Structured vs Unstructured Records– Really?

By John Phillips posted 06-08-2011 14:44


One of the things that always amazes me is how the proverb “the more things change, the more they stay the same” still applies today in the world where technology and recordkeeping concepts merge. Why are we using the terms “structured data” and “unstructured data”. Where did these terms originate? Why are they important? Are they really of any value?

My recollection of hearing these terms for the first time was back in the 1980’s when the IT shops that owned “Management Information Systems” were being pushed aside politically in organizations as the business units all moved in mass to the use of personal computers. A Microsoft DOS based “IBM personal computer” and Lotus 123 spreadsheet software were far more responsive and useful than an IT shop managed “minicomputer” based application that expected you to “submit jobs” using “terminal emulators.” You were to then wait on the results to be displayed onscreen or picked up somewhere in paper format. In defense to the migration to PCs, the IT shops just said “We’re in charge of the structured data, and all of the rest of that stuff is just unstructured.” The implication was that if you stored your business information on PCs with local application software, instead of accessing your information from data in their databases, you were just some kind of risky mental light weight. Of course, the business units were focused on what actually accomplished their tasks on time, so they cut their central IT support budgets, bought PCs, and, as they say, the rest is history.

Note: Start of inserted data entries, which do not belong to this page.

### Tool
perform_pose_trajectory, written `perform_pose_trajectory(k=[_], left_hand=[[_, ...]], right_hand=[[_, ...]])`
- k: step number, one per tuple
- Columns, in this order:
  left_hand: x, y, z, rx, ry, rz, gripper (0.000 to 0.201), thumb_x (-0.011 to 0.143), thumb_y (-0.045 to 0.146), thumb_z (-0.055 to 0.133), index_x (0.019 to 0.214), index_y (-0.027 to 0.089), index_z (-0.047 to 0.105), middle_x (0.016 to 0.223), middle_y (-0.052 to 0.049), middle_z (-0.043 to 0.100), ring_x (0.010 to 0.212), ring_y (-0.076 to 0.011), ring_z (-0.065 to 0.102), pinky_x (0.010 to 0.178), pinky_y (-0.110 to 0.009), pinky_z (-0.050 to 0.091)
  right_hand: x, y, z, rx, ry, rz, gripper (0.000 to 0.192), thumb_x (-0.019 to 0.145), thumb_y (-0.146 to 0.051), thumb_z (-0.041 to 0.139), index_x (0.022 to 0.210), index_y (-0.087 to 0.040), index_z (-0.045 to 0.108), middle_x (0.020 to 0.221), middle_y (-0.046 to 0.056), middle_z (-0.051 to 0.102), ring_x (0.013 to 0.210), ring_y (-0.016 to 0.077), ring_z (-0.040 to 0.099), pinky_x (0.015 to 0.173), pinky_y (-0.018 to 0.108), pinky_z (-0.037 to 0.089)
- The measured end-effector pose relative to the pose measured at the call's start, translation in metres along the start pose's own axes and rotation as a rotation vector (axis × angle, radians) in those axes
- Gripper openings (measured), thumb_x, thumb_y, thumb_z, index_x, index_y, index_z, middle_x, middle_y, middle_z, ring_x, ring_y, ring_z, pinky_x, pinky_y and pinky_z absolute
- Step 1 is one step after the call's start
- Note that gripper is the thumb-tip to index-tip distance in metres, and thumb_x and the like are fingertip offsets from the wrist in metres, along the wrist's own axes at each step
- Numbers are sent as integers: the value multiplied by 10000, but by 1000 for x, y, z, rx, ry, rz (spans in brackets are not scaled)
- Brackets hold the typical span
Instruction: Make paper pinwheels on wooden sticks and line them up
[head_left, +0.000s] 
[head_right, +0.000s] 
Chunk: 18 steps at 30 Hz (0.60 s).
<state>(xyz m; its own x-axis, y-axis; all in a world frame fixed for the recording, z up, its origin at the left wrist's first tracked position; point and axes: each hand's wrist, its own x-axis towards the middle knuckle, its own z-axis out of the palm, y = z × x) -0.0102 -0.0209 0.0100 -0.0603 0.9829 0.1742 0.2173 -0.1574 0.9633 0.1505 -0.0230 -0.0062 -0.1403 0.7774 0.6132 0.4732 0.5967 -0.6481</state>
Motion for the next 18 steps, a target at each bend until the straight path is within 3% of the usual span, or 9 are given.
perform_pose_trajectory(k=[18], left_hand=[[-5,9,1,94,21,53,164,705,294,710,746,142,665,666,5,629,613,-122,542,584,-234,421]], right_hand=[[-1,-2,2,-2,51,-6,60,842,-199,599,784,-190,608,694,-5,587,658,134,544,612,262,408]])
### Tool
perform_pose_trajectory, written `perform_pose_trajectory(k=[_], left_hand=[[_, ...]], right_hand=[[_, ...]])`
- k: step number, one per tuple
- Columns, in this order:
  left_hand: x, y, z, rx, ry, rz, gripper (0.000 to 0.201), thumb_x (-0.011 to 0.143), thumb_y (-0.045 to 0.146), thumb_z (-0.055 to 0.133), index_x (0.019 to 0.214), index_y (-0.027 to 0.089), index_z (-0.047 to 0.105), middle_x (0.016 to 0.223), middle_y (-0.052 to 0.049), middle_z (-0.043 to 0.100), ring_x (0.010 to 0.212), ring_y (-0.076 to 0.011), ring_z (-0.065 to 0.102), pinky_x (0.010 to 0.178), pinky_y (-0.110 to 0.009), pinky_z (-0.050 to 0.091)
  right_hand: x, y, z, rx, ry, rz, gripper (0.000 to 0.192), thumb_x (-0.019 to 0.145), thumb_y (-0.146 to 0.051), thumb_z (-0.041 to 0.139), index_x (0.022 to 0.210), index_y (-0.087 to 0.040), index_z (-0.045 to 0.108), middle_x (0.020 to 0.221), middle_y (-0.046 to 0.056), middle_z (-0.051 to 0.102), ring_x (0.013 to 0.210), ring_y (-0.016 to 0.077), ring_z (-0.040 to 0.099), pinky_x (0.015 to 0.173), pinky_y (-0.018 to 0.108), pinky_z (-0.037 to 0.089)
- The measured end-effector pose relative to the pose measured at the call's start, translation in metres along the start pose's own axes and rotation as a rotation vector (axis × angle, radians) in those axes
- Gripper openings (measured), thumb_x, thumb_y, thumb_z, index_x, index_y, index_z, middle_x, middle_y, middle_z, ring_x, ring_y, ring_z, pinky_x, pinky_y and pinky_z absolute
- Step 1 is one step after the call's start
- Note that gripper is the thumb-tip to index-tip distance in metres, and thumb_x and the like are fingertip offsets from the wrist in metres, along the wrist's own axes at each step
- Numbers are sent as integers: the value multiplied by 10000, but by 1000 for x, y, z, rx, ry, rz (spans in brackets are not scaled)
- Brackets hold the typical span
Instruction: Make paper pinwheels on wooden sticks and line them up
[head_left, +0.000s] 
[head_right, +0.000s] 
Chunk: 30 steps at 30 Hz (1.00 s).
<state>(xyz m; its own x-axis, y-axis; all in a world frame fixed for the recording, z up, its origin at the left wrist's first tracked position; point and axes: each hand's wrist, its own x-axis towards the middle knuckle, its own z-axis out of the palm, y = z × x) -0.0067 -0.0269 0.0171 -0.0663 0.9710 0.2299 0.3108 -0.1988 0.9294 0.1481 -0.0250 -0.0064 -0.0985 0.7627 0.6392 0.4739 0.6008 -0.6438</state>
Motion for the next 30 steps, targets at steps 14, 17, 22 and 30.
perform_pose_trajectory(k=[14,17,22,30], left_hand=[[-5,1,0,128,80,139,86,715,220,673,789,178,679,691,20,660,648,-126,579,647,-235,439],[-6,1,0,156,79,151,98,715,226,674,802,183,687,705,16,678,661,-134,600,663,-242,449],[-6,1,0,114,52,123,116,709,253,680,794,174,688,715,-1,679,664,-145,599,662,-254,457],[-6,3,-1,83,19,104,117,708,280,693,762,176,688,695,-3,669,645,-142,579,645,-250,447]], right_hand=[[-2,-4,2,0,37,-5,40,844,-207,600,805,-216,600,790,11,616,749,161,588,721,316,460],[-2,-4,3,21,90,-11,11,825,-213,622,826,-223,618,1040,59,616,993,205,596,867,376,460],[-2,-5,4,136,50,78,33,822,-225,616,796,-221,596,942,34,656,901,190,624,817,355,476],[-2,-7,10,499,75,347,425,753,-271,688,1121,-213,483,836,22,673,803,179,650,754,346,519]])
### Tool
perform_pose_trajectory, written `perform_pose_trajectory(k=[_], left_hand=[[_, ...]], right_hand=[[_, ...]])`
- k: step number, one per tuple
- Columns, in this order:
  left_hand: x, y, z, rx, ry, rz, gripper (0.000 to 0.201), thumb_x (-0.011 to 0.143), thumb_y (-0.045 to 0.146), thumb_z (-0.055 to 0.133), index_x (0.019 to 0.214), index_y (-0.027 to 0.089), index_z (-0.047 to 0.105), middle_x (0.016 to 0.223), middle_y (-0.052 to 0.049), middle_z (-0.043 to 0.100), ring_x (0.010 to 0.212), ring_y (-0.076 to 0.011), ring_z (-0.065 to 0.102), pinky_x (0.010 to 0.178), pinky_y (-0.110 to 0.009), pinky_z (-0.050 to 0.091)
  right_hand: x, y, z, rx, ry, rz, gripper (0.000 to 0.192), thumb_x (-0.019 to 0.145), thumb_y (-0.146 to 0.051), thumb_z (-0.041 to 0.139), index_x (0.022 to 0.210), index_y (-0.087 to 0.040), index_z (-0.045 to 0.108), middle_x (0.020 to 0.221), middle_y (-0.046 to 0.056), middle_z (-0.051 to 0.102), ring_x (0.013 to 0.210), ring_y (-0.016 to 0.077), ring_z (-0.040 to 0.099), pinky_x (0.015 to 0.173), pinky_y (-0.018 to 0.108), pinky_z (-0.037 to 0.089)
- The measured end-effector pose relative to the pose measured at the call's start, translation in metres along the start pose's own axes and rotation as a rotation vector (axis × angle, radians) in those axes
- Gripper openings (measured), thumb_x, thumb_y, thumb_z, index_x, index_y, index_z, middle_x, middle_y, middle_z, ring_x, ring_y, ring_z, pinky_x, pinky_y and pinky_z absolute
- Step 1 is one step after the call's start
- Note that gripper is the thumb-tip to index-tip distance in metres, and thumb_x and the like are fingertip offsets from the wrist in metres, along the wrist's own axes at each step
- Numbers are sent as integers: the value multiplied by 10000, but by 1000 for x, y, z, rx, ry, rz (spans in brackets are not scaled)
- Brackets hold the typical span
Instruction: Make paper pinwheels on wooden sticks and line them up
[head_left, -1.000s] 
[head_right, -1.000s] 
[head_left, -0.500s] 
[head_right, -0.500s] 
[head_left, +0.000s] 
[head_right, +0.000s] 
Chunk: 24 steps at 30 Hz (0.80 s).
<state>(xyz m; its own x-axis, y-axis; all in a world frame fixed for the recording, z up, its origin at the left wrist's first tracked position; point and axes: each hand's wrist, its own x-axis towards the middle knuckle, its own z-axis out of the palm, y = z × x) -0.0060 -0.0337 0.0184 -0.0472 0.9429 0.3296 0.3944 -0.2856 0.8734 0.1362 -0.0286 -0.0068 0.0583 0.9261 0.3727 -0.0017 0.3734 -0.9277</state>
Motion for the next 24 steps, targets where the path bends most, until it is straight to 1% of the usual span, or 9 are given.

To this day, we still see widespread use of these terms. However, in almost every case, the term structured data can be simply replaced by the term “database data” as this describes the format and presentation requirements of this information. Unstructured data can be simply described as “electronic objects” because that also implies that there could be a variety of actual data file formats and presentation requirements for the information stored within those electronic files. Is structured data structured? Yes, in that it has sufficient metadata associated with the multiple “records” within the electronic file to display in tabular column and row formats. Or you can add some formatting and display metadata by presenting the database information with associated headers, footers, pagination, etc. thereby creating an informational electronic object. This is the proverbial “snapshot” of some of the data in the database.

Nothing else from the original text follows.